» **Your assignment**:
Your response should consist of one number, the count of lines below that contain "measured".

» **Data provided**:
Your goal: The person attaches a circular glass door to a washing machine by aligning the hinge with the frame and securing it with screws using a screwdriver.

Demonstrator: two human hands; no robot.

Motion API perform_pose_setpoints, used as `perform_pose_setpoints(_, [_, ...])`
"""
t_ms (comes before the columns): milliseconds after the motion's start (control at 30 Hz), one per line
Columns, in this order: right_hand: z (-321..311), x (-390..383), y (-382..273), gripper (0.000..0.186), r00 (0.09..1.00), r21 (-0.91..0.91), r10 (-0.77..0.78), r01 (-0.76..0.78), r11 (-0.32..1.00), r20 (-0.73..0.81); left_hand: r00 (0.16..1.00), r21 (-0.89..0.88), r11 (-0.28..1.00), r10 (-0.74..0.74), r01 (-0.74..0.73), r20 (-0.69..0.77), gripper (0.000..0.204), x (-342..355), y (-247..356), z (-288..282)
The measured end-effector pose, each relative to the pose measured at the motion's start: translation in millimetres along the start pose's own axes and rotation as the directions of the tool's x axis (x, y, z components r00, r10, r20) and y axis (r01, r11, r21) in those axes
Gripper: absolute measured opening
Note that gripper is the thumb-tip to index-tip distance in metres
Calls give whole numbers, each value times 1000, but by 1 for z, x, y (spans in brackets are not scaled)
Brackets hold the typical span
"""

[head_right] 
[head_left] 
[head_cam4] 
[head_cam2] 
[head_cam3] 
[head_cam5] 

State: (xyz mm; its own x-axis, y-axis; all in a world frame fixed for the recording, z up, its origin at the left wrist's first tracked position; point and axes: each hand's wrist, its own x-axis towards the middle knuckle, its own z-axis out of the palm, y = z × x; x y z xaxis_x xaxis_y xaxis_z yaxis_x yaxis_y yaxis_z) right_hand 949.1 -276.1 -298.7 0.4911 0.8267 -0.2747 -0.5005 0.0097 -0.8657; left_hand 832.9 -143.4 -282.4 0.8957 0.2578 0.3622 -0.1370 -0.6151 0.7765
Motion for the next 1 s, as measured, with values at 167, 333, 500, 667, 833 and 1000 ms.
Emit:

» **Result**:
3